(Task brief): Wherever a line of the data contains "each", copy that line.

____ Data

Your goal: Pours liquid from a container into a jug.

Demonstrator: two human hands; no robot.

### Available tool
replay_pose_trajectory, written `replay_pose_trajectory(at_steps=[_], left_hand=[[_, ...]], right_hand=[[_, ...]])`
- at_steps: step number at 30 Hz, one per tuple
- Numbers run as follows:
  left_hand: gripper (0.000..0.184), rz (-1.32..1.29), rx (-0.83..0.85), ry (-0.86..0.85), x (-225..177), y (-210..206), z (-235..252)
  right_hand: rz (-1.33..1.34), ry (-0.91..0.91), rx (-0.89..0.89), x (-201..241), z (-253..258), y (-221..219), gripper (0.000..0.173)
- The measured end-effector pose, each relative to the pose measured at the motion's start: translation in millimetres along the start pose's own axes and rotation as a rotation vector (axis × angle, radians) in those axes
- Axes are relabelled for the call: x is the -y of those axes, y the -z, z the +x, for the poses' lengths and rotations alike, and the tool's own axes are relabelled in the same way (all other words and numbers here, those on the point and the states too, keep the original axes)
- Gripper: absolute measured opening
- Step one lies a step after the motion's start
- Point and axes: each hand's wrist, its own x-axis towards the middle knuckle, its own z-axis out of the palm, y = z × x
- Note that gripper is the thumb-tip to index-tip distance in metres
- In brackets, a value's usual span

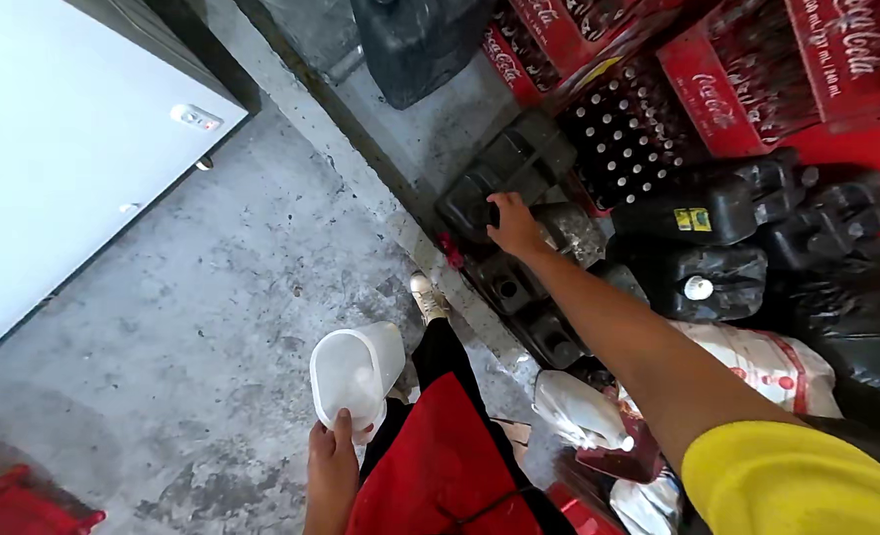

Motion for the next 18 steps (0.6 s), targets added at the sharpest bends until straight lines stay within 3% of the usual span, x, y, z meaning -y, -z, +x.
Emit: replay_pose_trajectory(at_steps=[4, 11, 13, 15, 18], left_hand=[[0.044, 0.011, -0.015, -0.001, -1.0, -5.2, 2.4], [0.046, 0.02, -0.01, 0.01, 7.4, -8.3, 9.4], [0.046, 0.023, -0.007, 0.007, 9.7, -8.0, 12.0], [0.046, 0.025, -0.004, 0.019, 10.0, -7.3, 14.6], [0.046, 0.024, -0.006, 0.026, 7.5, -10.1, 18.8]], right_hand=[[-0.024, -0.029, -0.088, -3.1, -11.8, -18.0, 0.068], [0.169, 0.039, -0.251, -10.8, -19.4, -33.2, 0.078], [0.192, 0.051, -0.347, -15.9, -22.5, -32.8, 0.072], [0.142, 0.018, -0.384, -27.5, -30.5, -28.7, 0.057], [-0.071, -0.113, -0.22, -63.3, -45.3, -18.5, 0.051]])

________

(Finished task):
- The measured end-effector pose, each relative to the pose measured at the motion's start: translation in millimetres along the start pose's own axes and rotation as a rotation vector (axis × angle, radians) in those axes
- Point and axes: each hand's wrist, its own x-axis towards the middle knuckle, its own z-axis out of the palm, y = z × x

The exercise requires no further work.